Zscaler said it suffered a data breach after unauthorized actors gained access to its Salesforce instance, a breach linked to the broader Salesloft Drift supply-chain compromise. The attackers allegedly stole OAuth and refresh tokens tied to Salesloft Drift, enabling access to customer Salesforce environments and the exfiltration of data. The company cited its advisory in confirming that the compromise affected its Salesforce information but did not extend to Zscaler products, services, or infrastructure.
The exposed data, outlined by Zscaler, includes customer names, business email addresses, job titles, phone numbers, and regional or location details, along with licensing and commercial information related to Zscaler products and content from certain customer support cases. Zscaler emphasized that the breach was confined to its Salesforce instance and did not compromise other systems.
In response to the incident, Zscaler said it has revoked all Salesloft Drift integrations to its Salesforce instance, rotated other API tokens, and launched a broader investigation.
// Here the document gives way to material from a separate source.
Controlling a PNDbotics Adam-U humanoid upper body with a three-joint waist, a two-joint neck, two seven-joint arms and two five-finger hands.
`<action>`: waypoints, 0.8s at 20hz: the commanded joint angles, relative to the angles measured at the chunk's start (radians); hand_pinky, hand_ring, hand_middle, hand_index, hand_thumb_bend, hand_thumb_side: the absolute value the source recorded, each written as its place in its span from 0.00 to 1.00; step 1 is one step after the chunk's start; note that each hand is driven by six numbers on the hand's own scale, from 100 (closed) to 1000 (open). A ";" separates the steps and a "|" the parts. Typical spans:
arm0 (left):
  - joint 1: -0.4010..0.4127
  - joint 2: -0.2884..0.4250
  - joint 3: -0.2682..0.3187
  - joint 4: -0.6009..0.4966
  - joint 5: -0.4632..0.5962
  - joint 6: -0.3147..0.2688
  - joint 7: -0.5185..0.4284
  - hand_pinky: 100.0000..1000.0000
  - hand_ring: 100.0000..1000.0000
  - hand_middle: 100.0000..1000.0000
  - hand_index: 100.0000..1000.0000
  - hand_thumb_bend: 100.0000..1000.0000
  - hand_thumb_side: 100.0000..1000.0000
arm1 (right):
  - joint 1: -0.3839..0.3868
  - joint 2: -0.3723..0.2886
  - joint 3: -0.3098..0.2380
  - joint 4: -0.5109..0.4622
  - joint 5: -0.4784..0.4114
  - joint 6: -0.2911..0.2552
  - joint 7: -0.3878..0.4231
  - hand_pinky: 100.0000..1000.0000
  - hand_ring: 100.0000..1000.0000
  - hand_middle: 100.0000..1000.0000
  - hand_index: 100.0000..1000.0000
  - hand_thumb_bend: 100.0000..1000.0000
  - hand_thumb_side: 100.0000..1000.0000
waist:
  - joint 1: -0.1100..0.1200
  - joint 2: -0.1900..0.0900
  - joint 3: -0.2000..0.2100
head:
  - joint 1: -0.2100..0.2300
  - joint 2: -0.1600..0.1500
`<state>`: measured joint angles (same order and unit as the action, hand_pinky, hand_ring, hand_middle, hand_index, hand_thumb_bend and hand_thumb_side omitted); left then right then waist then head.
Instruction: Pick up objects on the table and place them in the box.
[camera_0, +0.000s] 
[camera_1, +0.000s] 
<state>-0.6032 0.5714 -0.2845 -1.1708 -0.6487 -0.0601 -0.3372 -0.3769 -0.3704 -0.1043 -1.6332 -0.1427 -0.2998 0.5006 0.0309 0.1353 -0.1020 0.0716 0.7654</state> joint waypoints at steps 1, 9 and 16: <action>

The company also noted that it has strengthened authentication protocols for customer support interactions to guard against social-engineering attempts tied to the exposed data. While no misuse of the information has been detected, Zscaler urged customers to remain vigilant against phishing and related attacks.
Industry observers have highlighted the role of Google Threat Intelligence in tracking the activity, with findings published by Google Cloud identifying UNC6395 as the actor behind the intrusions. The report notes that attackers used stolen OAuth tokens to access Google Workspace email accounts and other credentials as part of the same campaign, underscoring the broader risk landscape around Salesforce integrations and token-based access. Google and Salesforce have temporarily disabled Drift integrations pending further investigation.
Overall, the incident underscores the vulnerability of Salesforce environments to supply-chain compromises and the downstream risk to customer data accessed through connected services such as Drift. Investigators are continuing to assess the scope and impact, alongside actions to prevent future token theft and social-engineering exploits.